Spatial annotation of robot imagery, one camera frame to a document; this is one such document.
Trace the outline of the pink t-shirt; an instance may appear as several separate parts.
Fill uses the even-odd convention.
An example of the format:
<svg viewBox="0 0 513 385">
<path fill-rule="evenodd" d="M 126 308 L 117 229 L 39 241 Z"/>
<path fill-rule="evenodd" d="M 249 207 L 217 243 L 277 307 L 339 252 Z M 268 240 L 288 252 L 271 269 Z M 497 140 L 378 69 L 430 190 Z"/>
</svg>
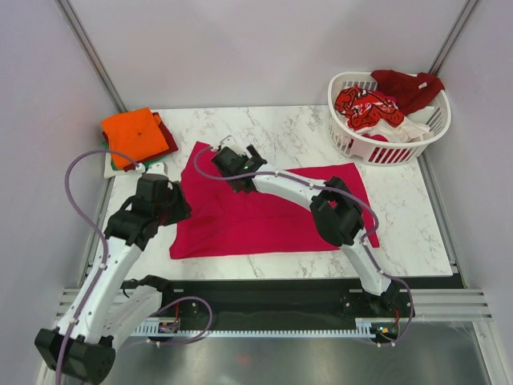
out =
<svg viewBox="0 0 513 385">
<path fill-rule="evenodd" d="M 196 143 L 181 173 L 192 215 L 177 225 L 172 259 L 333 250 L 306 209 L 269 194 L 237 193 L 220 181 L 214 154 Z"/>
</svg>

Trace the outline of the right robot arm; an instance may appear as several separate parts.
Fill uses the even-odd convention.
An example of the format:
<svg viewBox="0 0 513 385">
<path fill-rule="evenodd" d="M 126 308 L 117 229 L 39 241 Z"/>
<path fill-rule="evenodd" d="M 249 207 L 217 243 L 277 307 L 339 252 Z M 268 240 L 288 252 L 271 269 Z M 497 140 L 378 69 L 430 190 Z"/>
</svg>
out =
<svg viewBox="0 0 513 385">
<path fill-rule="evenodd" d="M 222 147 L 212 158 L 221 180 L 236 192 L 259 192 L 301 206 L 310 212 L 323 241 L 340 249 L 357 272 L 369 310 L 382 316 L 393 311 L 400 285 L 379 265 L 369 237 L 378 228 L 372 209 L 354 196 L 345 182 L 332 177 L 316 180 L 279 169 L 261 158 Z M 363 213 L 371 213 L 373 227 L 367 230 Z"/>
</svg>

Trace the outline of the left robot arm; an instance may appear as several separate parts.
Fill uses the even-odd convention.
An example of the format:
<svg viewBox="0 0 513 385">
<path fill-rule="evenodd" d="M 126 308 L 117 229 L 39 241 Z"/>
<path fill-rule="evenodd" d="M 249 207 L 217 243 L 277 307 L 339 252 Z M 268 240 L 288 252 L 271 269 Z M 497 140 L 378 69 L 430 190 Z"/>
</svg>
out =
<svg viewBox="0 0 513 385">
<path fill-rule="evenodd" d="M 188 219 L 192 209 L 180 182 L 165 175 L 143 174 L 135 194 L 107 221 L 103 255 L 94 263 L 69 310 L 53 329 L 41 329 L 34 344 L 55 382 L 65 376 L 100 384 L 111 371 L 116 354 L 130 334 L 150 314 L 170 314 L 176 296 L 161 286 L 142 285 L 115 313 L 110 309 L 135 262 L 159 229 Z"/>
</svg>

* * *

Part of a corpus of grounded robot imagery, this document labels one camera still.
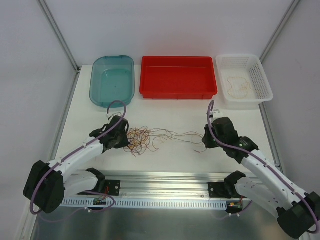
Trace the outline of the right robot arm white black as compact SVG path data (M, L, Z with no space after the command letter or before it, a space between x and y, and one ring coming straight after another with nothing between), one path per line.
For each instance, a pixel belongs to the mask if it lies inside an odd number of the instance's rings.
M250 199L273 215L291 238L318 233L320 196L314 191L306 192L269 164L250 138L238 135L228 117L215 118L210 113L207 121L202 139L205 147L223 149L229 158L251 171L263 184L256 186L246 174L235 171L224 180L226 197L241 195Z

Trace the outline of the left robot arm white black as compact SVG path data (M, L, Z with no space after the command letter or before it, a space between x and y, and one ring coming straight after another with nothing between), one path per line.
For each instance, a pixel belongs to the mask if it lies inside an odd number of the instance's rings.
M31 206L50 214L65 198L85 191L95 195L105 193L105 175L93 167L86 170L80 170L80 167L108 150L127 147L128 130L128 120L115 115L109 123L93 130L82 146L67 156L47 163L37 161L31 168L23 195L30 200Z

* * *

## Prompt
Report each line of the data in which "imagery" occurs.

## Result of this exercise
Spatial annotation of robot imagery, one camera frame to a document; this is one such document.
Part of a corpus of grounded robot imagery, this document labels one camera still.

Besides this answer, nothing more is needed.